## What is expected
Omit any picture, and return the remaining data exactly as written.

## Available data
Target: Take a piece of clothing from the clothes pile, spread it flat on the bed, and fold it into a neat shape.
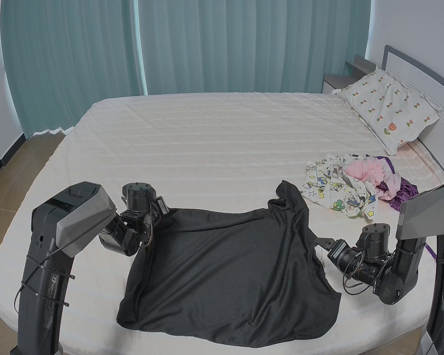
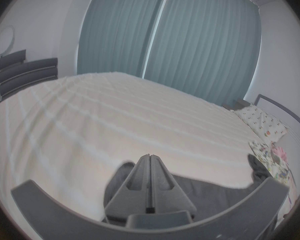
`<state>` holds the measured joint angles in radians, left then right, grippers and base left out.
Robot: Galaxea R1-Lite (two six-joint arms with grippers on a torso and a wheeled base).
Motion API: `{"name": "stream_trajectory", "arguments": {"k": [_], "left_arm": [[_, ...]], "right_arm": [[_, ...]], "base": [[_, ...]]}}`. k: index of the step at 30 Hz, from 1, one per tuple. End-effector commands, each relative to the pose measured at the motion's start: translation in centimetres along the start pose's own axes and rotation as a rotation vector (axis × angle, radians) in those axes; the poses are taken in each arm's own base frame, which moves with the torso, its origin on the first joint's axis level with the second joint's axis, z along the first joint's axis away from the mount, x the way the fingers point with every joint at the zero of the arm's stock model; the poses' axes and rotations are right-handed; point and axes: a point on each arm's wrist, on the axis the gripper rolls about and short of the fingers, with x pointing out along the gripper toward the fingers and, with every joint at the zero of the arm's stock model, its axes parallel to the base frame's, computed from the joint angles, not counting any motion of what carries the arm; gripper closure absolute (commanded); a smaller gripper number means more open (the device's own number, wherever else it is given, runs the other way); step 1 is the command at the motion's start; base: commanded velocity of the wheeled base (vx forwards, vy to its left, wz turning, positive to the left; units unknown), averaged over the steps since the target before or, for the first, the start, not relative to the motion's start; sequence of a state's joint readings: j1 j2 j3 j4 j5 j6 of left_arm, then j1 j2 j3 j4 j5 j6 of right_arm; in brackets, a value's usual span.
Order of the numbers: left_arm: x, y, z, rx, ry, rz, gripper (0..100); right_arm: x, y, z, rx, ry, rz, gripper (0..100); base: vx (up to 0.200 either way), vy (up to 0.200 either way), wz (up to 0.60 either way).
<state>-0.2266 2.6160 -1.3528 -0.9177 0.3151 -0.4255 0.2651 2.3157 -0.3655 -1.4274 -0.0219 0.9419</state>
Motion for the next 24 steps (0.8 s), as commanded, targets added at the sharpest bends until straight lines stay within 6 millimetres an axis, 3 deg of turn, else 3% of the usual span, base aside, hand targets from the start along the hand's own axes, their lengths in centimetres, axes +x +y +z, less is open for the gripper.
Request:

## Task result
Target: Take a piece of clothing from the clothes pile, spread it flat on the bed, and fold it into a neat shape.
`<state>` holds the measured joint angles in radians, left then right, grippers and base left out.
Robot: Galaxea R1-Lite (two six-joint arms with grippers on a torso and a wheeled base).
Motion API: `{"name": "stream_trajectory", "arguments": {"k": [_], "left_arm": [[_, ...]], "right_arm": [[_, ...]], "base": [[_, ...]]}}`. k: index of the step at 30 Hz, from 1, one per tuple. End-effector commands, each relative to the pose measured at the motion's start: translation in centimetres along the start pose's own axes and rotation as a rotation vector (axis × angle, radians) in those axes; the poses are taken in each arm's own base frame, which moves with the torso, its origin on the first joint's axis level with the second joint's axis, z along the first joint's axis away from the mount, x the way the fingers point with every joint at the zero of the arm's stock model; the poses' axes and rotations are right-handed; point and axes: a point on each arm's wrist, on the axis the gripper rolls about and short of the fingers, with x pointing out along the gripper toward the fingers and, with every joint at the zero of the arm's stock model, its axes parallel to the base frame's, computed from the joint angles, not counting any motion of what carries the arm; gripper closure absolute (commanded); a smaller gripper number means more open (the device's own number, wherever else it is given, runs the other way); step 1 is the command at the motion's start; base: commanded velocity of the wheeled base (vx forwards, vy to its left, wz turning, positive to the left; units unknown), averaged over the steps since the target before or, for the first, the start, not relative to the motion's start; sequence of a state's joint readings: j1 j2 j3 j4 j5 j6 of left_arm, then j1 j2 j3 j4 j5 j6 of right_arm; in brackets, a value's usual span.
Order of the numbers: left_arm: x, y, z, rx, ry, rz, gripper (0..100); right_arm: x, y, z, rx, ry, rz, gripper (0..100); base: vx (up to 0.200 either way), vy (up to 0.200 either way), wz (up to 0.60 either way).
<state>-0.2266 2.6160 -1.3528 -0.9177 0.3151 -0.4255 0.2651 2.3157 -0.3655 -1.4274 -0.0219 0.9419</state>
Motion for the next 24 steps (0.8 s), as commanded, targets added at the sharpest bends until straight lines stay within 6 millimetres an axis, 3 deg of turn, else 3% of the usual span, base aside, hand targets from the start along the hand's own axes, their lengths in centimetres, axes +x +y +z, less is open for the gripper.
Request:

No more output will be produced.